Required action
Every line of the data should be retyped with no difference from the original.

:: Data for analysis ::

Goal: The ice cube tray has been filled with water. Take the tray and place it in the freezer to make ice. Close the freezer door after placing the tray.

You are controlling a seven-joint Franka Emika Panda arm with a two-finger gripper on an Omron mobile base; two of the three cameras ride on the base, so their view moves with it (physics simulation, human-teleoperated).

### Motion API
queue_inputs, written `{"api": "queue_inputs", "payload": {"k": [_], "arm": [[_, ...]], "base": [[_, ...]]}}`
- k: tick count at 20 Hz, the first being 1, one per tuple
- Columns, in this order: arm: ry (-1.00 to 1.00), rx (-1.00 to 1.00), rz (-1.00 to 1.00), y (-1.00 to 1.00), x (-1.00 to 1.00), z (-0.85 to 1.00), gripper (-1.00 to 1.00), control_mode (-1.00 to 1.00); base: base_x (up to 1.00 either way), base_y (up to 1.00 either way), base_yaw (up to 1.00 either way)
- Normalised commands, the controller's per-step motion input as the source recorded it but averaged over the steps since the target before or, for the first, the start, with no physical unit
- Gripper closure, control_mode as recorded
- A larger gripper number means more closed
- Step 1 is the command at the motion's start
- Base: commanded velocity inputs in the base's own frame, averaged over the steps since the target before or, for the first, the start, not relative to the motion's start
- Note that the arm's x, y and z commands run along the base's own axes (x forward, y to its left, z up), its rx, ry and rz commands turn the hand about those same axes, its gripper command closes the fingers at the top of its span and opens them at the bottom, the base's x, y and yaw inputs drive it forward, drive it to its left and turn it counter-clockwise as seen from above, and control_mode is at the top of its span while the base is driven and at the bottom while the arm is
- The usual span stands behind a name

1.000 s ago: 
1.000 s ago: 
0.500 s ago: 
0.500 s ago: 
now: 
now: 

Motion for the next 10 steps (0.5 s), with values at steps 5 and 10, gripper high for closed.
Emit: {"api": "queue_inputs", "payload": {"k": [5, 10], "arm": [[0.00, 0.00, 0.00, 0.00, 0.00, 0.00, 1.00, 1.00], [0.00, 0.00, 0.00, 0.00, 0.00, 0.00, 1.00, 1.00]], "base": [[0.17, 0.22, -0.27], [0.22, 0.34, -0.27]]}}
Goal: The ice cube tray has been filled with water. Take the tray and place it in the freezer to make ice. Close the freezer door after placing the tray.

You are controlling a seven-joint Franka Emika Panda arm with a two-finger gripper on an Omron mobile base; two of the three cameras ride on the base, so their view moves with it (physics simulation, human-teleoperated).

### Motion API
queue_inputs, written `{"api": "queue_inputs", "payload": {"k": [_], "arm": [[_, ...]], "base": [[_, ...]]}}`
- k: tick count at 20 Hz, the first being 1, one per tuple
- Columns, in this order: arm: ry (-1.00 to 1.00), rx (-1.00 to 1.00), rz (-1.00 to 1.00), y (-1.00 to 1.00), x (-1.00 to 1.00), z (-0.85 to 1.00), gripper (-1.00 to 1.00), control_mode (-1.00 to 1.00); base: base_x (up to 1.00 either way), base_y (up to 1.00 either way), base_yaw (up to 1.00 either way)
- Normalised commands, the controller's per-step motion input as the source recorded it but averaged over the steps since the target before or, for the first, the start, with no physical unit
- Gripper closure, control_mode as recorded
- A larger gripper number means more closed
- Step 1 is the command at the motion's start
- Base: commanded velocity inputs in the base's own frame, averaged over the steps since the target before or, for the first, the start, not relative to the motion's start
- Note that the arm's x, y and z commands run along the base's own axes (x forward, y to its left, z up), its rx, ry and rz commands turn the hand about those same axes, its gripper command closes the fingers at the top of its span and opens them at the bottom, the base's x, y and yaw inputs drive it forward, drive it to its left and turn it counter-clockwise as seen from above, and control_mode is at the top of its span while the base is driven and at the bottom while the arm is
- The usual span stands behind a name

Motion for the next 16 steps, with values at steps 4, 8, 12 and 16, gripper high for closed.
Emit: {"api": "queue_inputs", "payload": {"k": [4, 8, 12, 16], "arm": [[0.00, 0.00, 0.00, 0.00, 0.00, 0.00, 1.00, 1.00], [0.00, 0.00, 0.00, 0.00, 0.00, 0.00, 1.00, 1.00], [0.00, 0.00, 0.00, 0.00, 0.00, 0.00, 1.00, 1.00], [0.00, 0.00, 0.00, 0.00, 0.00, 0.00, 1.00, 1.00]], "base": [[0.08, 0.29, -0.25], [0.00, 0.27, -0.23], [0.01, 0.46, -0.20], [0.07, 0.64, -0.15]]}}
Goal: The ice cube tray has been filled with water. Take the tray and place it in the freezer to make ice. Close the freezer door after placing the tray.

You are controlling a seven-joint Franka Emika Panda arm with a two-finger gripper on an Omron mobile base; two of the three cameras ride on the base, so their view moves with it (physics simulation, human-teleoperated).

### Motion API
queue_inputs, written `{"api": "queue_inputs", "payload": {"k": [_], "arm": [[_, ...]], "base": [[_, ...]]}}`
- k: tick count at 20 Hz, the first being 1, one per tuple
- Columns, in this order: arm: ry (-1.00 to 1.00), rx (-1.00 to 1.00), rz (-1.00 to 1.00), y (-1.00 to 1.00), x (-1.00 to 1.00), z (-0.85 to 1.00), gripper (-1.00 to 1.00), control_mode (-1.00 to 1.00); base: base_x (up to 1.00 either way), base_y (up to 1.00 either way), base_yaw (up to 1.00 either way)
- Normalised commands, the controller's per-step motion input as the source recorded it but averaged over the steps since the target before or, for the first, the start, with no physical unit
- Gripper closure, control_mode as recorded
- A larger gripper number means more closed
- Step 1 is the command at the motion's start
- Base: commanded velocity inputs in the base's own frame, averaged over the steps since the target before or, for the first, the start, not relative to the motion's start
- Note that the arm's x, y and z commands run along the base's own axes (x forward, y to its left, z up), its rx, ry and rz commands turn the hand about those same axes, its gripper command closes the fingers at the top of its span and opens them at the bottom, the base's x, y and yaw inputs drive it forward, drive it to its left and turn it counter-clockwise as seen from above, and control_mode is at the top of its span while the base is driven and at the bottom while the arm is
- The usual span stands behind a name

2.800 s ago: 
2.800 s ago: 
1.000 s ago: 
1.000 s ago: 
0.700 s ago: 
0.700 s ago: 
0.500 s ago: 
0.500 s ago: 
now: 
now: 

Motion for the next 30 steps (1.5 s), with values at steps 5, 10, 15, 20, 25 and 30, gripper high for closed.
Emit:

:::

Your response
Goal: The ice cube tray has been filled with water. Take the tray and place it in the freezer to make ice. Close the freezer door after placing the tray.

You are controlling a seven-joint Franka Emika Panda arm with a two-finger gripper on an Omron mobile base; two of the three cameras ride on the base, so their view moves with it (physics simulation, human-teleoperated).

### Motion API
queue_inputs, written `{"api": "queue_inputs", "payload": {"k": [_], "arm": [[_, ...]], "base": [[_, ...]]}}`
- k: tick count at 20 Hz, the first being 1, one per tuple
- Columns, in this order: arm: ry (-1.00 to 1.00), rx (-1.00 to 1.00), rz (-1.00 to 1.00), y (-1.00 to 1.00), x (-1.00 to 1.00), z (-0.85 to 1.00), gripper (-1.00 to 1.00), control_mode (-1.00 to 1.00); base: base_x (up to 1.00 either way), base_y (up to 1.00 either way), base_yaw (up to 1.00 either way)
- Normalised commands, the controller's per-step motion input as the source recorded it but averaged over the steps since the target before or, for the first, the start, with no physical unit
- Gripper closure, control_mode as recorded
- A larger gripper number means more closed
- Step 1 is the command at the motion's start
- Base: commanded velocity inputs in the base's own frame, averaged over the steps since the target before or, for the first, the start, not relative to the motion's start
- Note that the arm's x, y and z commands run along the base's own axes (x forward, y to its left, z up), its rx, ry and rz commands turn the hand about those same axes, its gripper command closes the fingers at the top of its span and opens them at the bottom, the base's x, y and yaw inputs drive it forward, drive it to its left and turn it counter-clockwise as seen from above, and control_mode is at the top of its span while the base is driven and at the bottom while the arm is
- The usual span stands behind a name

1.000 s ago: 
1.000 s ago: 
0.500 s ago: 
0.500 s ago: 
now: 
now: 

Motion for the next 10 steps (0.5 s), with values at steps 5 and 10, gripper high for closed.
Emit: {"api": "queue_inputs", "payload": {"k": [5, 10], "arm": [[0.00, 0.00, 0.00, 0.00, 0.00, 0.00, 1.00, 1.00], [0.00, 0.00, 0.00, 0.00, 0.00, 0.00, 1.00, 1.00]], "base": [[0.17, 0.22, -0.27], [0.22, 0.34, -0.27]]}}
Goal: The ice cube tray has been filled with water. Take the tray and place it in the freezer to make ice. Close the freezer door after placing the tray.

You are controlling a seven-joint Franka Emika Panda arm with a two-finger gripper on an Omron mobile base; two of the three cameras ride on the base, so their view moves with it (physics simulation, human-teleoperated).

### Motion API
queue_inputs, written `{"api": "queue_inputs", "payload": {"k": [_], "arm": [[_, ...]], "base": [[_, ...]]}}`
- k: tick count at 20 Hz, the first being 1, one per tuple
- Columns, in this order: arm: ry (-1.00 to 1.00), rx (-1.00 to 1.00), rz (-1.00 to 1.00), y (-1.00 to 1.00), x (-1.00 to 1.00), z (-0.85 to 1.00), gripper (-1.00 to 1.00), control_mode (-1.00 to 1.00); base: base_x (up to 1.00 either way), base_y (up to 1.00 either way), base_yaw (up to 1.00 either way)
- Normalised commands, the controller's per-step motion input as the source recorded it but averaged over the steps since the target before or, for the first, the start, with no physical unit
- Gripper closure, control_mode as recorded
- A larger gripper number means more closed
- Step 1 is the command at the motion's start
- Base: commanded velocity inputs in the base's own frame, averaged over the steps since the target before or, for the first, the start, not relative to the motion's start
- Note that the arm's x, y and z commands run along the base's own axes (x forward, y to its left, z up), its rx, ry and rz commands turn the hand about those same axes, its gripper command closes the fingers at the top of its span and opens them at the bottom, the base's x, y and yaw inputs drive it forward, drive it to its left and turn it counter-clockwise as seen from above, and control_mode is at the top of its span while the base is driven and at the bottom while the arm is
- The usual span stands behind a name

Motion for the next 16 steps, with values at steps 4, 8, 12 and 16, gripper high for closed.
Emit: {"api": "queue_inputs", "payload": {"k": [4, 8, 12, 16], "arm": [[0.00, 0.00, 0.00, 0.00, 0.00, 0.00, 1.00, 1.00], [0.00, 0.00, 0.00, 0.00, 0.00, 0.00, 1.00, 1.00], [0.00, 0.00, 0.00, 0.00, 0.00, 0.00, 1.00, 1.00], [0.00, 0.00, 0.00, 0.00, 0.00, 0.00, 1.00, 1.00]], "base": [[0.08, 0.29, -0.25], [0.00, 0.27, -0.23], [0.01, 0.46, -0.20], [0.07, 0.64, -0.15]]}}
Goal: The ice cube tray has been filled with water. Take the tray and place it in the freezer to make ice. Close the freezer door after placing the tray.

You are controlling a seven-joint Franka Emika Panda arm with a two-finger gripper on an Omron mobile base; two of the three cameras ride on the base, so their view moves with it (physics simulation, human-teleoperated).

### Motion API
queue_inputs, written `{"api": "queue_inputs", "payload": {"k": [_], "arm": [[_, ...]], "base": [[_, ...]]}}`
- k: tick count at 20 Hz, the first being 1, one per tuple
- Columns, in this order: arm: ry (-1.00 to 1.00), rx (-1.00 to 1.00), rz (-1.00 to 1.00), y (-1.00 to 1.00), x (-1.00 to 1.00), z (-0.85 to 1.00), gripper (-1.00 to 1.00), control_mode (-1.00 to 1.00); base: base_x (up to 1.00 either way), base_y (up to 1.00 either way), base_yaw (up to 1.00 either way)
- Normalised commands, the controller's per-step motion input as the source recorded it but averaged over the steps since the target before or, for the first, the start, with no physical unit
- Gripper closure, control_mode as recorded
- A larger gripper number means more closed
- Step 1 is the command at the motion's start
- Base: commanded velocity inputs in the base's own frame, averaged over the steps since the target before or, for the first, the start, not relative to the motion's start
- Note that the arm's x, y and z commands run along the base's own axes (x forward, y to its left, z up), its rx, ry and rz commands turn the hand about those same axes, its gripper command closes the fingers at the top of its span and opens them at the bottom, the base's x, y and yaw inputs drive it forward, drive it to its left and turn it counter-clockwise as seen from above, and control_mode is at the top of its span while the base is driven and at the bottom while the arm is
- The usual span stands behind a name

2.800 s ago: 
2.800 s ago: 
1.000 s ago: 
1.000 s ago: 
0.700 s ago: 
0.700 s ago: 
0.500 s ago: 
0.500 s ago: 
now: 
now: 

Motion for the next 30 steps (1.5 s), with values at steps 5, 10, 15, 20, 25 and 30, gripper high for closed.
Emit:

The output requires nothing else.